DATA EXCERPTS section start
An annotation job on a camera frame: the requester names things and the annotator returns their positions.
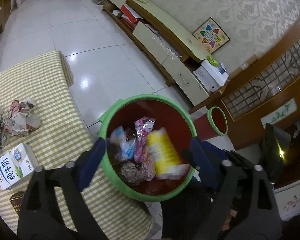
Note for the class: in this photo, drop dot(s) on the small green-rimmed red bin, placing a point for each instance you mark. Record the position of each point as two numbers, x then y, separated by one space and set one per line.
218 120

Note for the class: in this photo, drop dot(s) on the red folder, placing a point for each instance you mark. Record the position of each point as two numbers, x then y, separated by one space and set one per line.
130 13

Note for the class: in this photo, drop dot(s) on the black glossy object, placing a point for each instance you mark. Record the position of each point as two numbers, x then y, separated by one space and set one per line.
275 152

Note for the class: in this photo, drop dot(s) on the wooden lattice partition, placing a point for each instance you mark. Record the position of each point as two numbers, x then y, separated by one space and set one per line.
265 92

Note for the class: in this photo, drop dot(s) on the brown gold packet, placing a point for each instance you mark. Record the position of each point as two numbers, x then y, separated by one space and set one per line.
16 200

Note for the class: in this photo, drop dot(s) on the white flowered cabinet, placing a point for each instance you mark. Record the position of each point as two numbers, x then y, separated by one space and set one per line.
292 200

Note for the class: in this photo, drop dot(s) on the small green packet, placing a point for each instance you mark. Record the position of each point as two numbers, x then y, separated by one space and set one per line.
212 60

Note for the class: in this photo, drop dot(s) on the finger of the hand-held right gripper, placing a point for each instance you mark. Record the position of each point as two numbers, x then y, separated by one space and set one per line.
187 156
237 158

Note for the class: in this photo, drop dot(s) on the star checkers board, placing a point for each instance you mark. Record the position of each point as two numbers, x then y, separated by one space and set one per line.
211 36

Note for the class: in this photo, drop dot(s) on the wooden television cabinet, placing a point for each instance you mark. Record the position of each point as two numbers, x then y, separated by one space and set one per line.
165 30

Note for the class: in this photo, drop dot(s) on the white cardboard box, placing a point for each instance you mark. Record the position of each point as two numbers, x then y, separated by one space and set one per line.
210 77

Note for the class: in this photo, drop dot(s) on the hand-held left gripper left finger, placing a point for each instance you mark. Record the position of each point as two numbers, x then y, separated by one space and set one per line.
92 165

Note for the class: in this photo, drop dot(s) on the small blue white box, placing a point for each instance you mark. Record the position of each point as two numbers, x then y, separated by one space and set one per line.
222 68

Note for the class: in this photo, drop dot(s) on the white green milk carton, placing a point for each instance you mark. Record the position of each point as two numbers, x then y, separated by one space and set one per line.
15 166

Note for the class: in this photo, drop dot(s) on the pink plastic wrapper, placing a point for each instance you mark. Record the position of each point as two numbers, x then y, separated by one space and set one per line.
142 140

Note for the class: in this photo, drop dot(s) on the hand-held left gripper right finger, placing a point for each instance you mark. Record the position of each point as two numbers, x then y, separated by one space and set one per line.
202 160

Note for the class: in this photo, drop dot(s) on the yellow carton box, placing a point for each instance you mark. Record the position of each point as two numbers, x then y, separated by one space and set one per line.
166 152

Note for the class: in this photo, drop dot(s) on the blue white packet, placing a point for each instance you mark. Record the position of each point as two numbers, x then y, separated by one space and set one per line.
122 142

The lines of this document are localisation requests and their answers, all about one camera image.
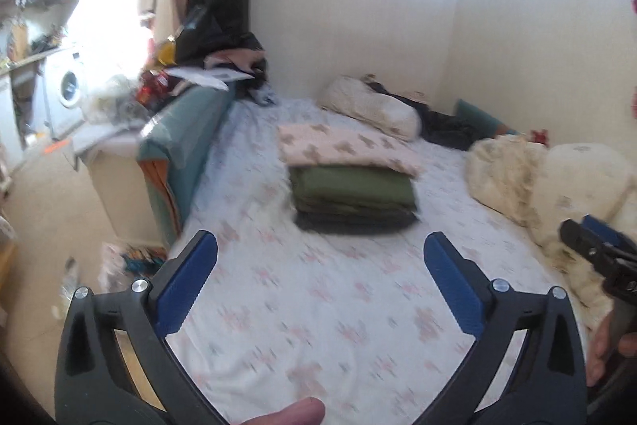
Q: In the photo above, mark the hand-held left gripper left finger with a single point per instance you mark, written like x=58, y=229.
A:
x=186, y=290

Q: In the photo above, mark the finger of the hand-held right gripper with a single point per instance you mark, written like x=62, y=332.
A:
x=580, y=238
x=604, y=230

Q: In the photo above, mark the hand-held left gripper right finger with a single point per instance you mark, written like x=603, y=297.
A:
x=455, y=285

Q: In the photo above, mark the pink bear print pants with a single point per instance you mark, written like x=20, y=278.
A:
x=343, y=143

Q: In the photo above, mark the person's right hand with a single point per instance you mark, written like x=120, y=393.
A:
x=599, y=350

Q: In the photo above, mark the person's left hand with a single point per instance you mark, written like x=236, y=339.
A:
x=288, y=412

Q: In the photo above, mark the floor clutter pile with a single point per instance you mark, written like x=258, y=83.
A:
x=134, y=263

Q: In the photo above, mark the yellow bear print duvet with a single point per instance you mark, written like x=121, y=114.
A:
x=547, y=186

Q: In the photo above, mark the small red toy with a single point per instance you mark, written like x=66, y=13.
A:
x=538, y=136

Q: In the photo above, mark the beige storage box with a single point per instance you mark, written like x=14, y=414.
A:
x=124, y=196

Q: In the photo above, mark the stack of dark folded garments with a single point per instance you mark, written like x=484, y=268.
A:
x=358, y=223

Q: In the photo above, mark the bed with floral sheet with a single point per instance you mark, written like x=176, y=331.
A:
x=323, y=305

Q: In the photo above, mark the green folded garment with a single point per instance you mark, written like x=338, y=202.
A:
x=353, y=188

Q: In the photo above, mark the dark crumpled clothes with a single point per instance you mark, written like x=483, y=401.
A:
x=448, y=129

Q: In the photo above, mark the teal cushion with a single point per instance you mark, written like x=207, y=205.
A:
x=480, y=116

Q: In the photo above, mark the teal bed end panel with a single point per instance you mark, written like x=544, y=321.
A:
x=184, y=131

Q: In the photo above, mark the grey cloth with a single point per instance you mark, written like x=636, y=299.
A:
x=104, y=141

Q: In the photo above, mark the cream patterned pillow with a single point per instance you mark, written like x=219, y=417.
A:
x=373, y=109

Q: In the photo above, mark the white plastic bag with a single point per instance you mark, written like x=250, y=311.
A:
x=109, y=99

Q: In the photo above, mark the red bottle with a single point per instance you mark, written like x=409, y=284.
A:
x=154, y=84

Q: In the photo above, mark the white paper sheet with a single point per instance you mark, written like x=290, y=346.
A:
x=209, y=77

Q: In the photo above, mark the white washing machine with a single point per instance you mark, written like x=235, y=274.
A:
x=67, y=86

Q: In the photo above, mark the pile of mixed clothes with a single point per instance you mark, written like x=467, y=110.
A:
x=244, y=59

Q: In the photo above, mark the kitchen counter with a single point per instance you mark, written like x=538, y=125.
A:
x=35, y=59

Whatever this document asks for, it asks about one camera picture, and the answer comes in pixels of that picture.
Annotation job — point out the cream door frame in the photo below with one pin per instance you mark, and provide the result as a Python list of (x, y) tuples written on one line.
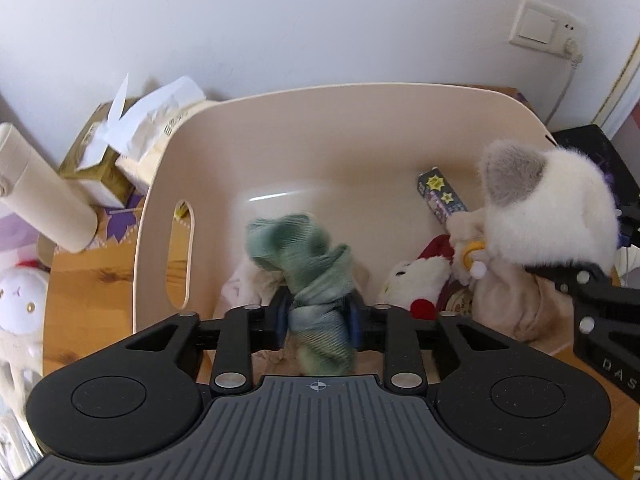
[(620, 85)]

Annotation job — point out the white plush toy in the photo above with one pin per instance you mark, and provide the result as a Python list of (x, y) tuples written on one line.
[(17, 305)]

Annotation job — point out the green plaid scrunchie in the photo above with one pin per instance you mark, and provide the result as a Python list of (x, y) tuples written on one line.
[(310, 270)]

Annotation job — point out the red white plush doll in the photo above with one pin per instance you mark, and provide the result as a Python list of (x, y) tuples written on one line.
[(415, 275)]

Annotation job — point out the beige plastic basket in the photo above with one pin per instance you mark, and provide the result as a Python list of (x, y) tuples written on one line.
[(325, 140)]

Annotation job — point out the white wall switch socket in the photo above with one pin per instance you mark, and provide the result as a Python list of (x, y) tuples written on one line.
[(537, 25)]

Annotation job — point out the long printed snack box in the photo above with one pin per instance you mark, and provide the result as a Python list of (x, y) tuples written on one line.
[(440, 192)]

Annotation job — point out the cream tissue pack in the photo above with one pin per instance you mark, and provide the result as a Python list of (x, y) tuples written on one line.
[(150, 130)]

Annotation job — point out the white fluffy plush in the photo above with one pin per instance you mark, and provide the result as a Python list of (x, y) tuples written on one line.
[(550, 210)]

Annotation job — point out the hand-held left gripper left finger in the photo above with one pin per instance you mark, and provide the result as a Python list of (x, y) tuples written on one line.
[(280, 320)]

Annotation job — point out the cream thermos bottle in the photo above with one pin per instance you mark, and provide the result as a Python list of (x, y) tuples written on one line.
[(45, 195)]

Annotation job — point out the beige fluffy cloth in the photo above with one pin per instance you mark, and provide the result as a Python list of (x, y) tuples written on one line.
[(510, 305)]

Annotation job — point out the white bedding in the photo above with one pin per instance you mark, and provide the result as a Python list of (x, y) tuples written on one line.
[(12, 440)]

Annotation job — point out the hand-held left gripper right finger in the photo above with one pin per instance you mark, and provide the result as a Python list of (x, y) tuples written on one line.
[(356, 325)]

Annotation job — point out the wooden desk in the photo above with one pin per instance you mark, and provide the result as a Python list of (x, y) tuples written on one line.
[(85, 300)]

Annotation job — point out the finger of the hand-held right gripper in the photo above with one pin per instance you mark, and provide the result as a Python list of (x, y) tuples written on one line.
[(629, 225), (570, 275)]

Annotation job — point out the gold tissue box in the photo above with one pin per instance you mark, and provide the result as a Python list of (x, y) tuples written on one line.
[(95, 170)]

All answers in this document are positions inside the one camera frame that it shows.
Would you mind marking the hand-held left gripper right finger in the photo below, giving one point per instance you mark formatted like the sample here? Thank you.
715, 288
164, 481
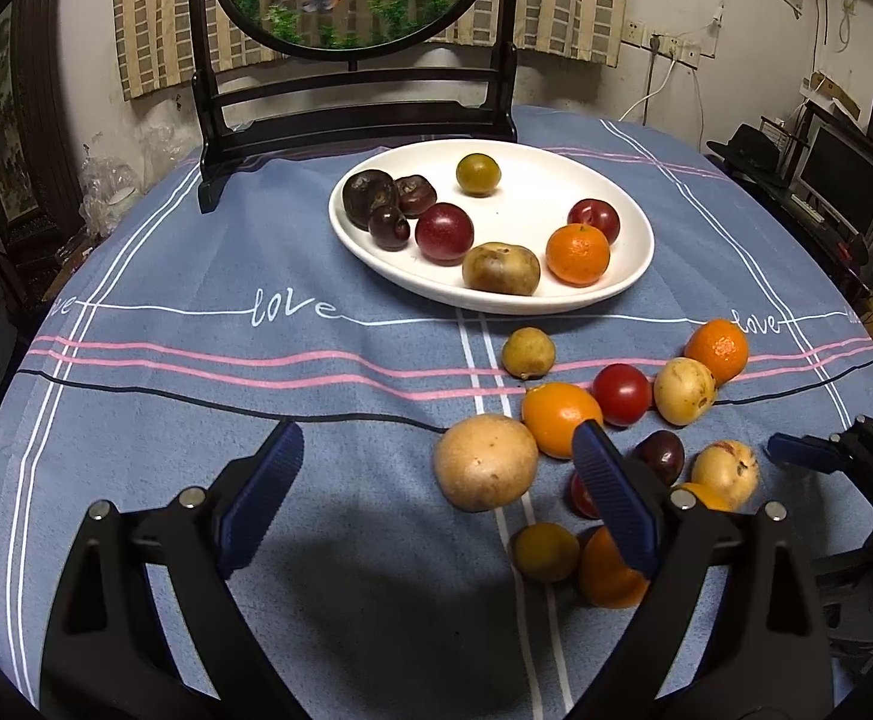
DATA EXCERPTS section end
=== WHAT YOU HAVE TO DO ===
Find the word "person" in the entries. Copy each line that holds it.

=== ANSWER TO THIS PROBLEM ===
Q: In the photo above, mark the person's right hand with a single point per instance you mark, written like x=120, y=393.
Q: In the photo above, mark the person's left hand with a single point per instance you mark, written like x=236, y=339.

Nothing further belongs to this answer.